Rennet, the catalyst of this alchemy, is
stuff so strange as to be almost mythological.
Ripped from the belly of a baby
animal:
And so it is, literally. Rennet comes from the lining of the first
stomach of a calf, lamb, or baby goat. It contains an enzyme called chymosin, the
function of which in a baby’s stomach is to curdle mother’s milk, thereby
slowing its absorption and rearranging the milk proteins in such ways as to aid the
baby’s digestion. Anyone who has ever burped a baby and been spit up on for his
troubles, has observed the action of chymosin on milk.

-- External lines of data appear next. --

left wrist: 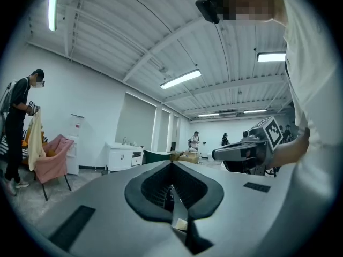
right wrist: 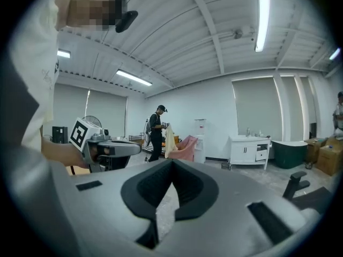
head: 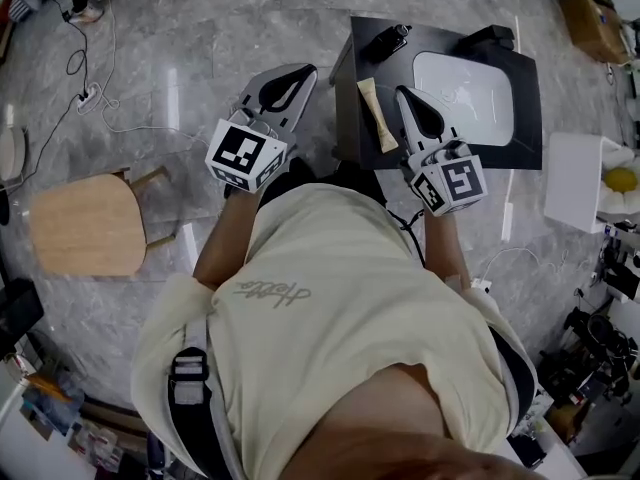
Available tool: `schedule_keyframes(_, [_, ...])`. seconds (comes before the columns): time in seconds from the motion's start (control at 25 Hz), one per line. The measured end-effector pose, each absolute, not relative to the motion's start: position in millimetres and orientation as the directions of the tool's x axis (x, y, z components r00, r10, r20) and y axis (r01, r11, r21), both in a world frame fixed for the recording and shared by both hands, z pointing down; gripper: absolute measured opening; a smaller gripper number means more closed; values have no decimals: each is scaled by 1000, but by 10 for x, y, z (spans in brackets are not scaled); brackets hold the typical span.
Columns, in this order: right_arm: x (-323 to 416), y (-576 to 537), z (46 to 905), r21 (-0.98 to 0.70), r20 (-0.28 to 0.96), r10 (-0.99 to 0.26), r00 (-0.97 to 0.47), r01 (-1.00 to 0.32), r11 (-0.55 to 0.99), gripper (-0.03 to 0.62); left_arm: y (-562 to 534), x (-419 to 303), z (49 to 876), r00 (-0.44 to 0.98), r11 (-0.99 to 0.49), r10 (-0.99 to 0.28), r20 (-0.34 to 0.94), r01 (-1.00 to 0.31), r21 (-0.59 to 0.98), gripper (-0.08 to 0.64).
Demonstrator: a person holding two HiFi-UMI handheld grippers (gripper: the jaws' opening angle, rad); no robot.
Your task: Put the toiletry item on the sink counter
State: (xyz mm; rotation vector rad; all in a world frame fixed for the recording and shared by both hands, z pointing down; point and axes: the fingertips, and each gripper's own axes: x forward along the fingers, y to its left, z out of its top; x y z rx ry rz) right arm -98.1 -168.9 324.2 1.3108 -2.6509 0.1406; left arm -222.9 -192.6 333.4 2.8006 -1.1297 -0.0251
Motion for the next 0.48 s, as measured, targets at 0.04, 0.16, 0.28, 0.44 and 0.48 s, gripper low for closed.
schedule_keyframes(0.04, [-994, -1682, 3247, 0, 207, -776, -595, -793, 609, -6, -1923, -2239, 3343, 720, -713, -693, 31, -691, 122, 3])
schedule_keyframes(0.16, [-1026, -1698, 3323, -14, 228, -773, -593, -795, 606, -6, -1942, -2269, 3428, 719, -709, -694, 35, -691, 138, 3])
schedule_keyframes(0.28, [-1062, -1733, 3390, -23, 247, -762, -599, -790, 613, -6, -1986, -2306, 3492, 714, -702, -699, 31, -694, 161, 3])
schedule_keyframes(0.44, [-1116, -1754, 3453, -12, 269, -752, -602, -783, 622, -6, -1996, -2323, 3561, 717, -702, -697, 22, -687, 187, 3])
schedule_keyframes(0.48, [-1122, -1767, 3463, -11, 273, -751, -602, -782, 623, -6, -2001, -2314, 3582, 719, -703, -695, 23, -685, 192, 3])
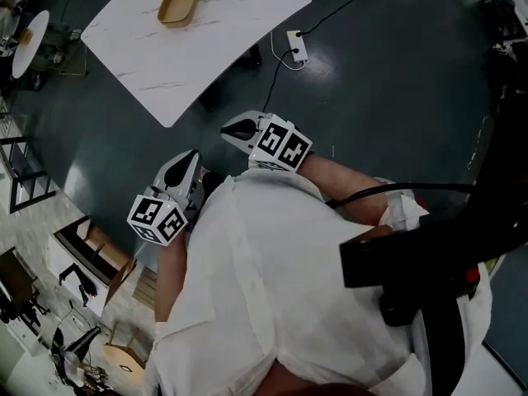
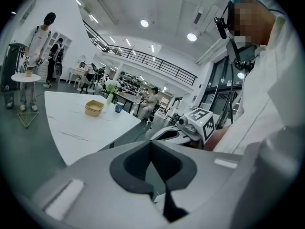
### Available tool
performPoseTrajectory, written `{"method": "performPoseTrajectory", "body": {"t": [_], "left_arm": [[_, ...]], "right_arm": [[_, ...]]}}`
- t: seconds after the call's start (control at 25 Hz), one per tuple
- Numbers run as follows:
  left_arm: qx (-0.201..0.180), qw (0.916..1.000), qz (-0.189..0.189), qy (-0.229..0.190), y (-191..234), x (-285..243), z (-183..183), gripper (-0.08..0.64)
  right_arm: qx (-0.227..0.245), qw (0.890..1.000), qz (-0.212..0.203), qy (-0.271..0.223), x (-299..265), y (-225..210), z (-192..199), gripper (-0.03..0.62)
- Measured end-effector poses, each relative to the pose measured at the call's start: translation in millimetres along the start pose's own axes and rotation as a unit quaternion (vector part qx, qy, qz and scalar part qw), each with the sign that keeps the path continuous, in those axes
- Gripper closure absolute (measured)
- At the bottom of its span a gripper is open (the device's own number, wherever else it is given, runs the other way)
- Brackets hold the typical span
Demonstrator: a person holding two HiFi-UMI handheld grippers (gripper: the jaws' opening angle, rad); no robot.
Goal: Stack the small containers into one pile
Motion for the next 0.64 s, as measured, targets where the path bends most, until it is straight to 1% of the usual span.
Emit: {"method": "performPoseTrajectory", "body": {"t": [0.64], "left_arm": [[-0.006,1.0000,-0.004,0.003,-8.3,-0.5,11.0,0.552]], "right_arm": [[-0.003,1.000,0.005,-0.005,11.3,6.7,10.5,0.588]]}}
Point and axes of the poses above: the fingertips, and each gripper's own axes: x backward along the fingers, y to its left, z out of its underside, the point moved 1 cm from there along x, backward along the fingers, and after that the axes turned 11 degrees about x, right-handed, at the moved point
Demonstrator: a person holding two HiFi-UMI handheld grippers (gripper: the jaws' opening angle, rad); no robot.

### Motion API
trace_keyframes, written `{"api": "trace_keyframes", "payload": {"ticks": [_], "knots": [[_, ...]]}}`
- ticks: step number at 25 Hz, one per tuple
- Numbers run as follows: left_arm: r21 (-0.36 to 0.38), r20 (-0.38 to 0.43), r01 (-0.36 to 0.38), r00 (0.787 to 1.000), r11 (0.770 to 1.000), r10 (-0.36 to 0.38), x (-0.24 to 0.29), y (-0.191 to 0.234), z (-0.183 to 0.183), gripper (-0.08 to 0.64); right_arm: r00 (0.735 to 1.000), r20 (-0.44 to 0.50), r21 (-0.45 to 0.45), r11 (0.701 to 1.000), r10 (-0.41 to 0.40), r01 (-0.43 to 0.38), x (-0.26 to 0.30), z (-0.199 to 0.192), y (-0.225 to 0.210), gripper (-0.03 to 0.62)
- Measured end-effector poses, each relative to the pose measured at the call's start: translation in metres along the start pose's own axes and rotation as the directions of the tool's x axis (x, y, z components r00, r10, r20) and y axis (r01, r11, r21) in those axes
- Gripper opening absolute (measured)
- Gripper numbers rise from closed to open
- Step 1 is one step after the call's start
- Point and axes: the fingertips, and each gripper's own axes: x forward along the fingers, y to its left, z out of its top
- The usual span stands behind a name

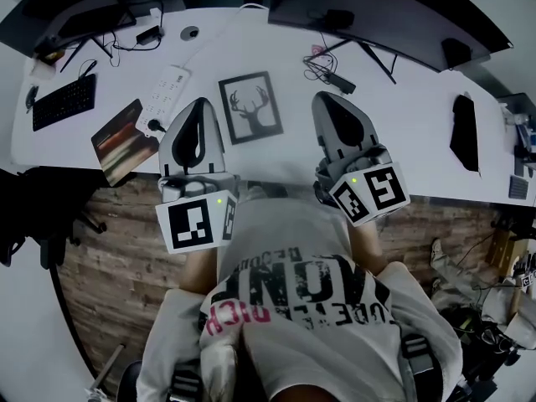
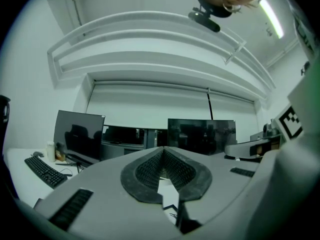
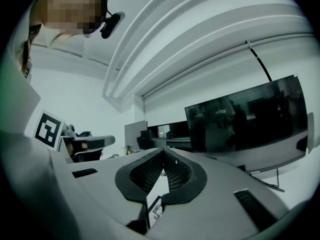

Presumably some herder discovered the
process several thousand years ago, when he or she slaughtered a young ruminant, opened
up its stomach, and found some lumpy curds of milk. Or perhaps the ancient herder used
the stomach of a young animal as a vessel in which to store or carry milk. Exposed to
the rennet in the stomach lining, the milk would have turned to something much like
cheese. Whatever its taste, the advantages of this “processed” milk over
fresh would have been immediately apparent, particularly to a nomadic people in a time
before refrigeration. Since curdling removes most of the water from the milk, it renders
the food much more portable, and the curds, having been acidified in the animal’s
stomach, would remain edible much longer than fresh milk.

What this suggests is that cheese was not so
much an invention as a discovery. Like other fermentations, cheese making is a form of
“biomimicry”—a technology modeled on a naturally occurring biological
process. Certainly there was plenty of room for improving on stomach-curdled milk,
including its taste and appearance and longevity. But, like other fermentations, cheese
was from the beginning a boon to humankind: a perishable foodstuff that has been
processed
in such a way as to render it more digestible, more
nutritious, more durable, and more flavorful than the original.

Rennet, which, remarkably, still often comes
from the stomach linings of baby animals,
*
requires an acidic environment
in order to best perform its magic of coagulation. In cheese making, the acid is
supplied by bacterial fermentation rather than stomach acids. As in pickles and
sauerkraut, the necessary bacteria are ubiquitous in the environment and on the
“substrate”—in this case, the raw milk. But pasteurizing milk creates a
biologically blank slate, into which cultures of lactobacilli must be reintroduced after
pasteurization in order to acidify the milk and begin to build flavors. Starting with a
clean slate has its advantages: The cheese maker can decide precisely which bacteria to
introduce, and there will be few surprises—or
“accidents de
fromages,”
as the French call their cheese-making disasters. That’s
why such blank-slate ferments are now the rule, and not only in cheese-making. Most
brewers and winemakers work the same way, killing off the native bacteria and yeasts and
then reintroducing only the ones they want. Yet the gain in control of the process comes
at the price of a loss in complexity that, according to proponents of raw-milk cheeses
and other wild fermentations, you can taste.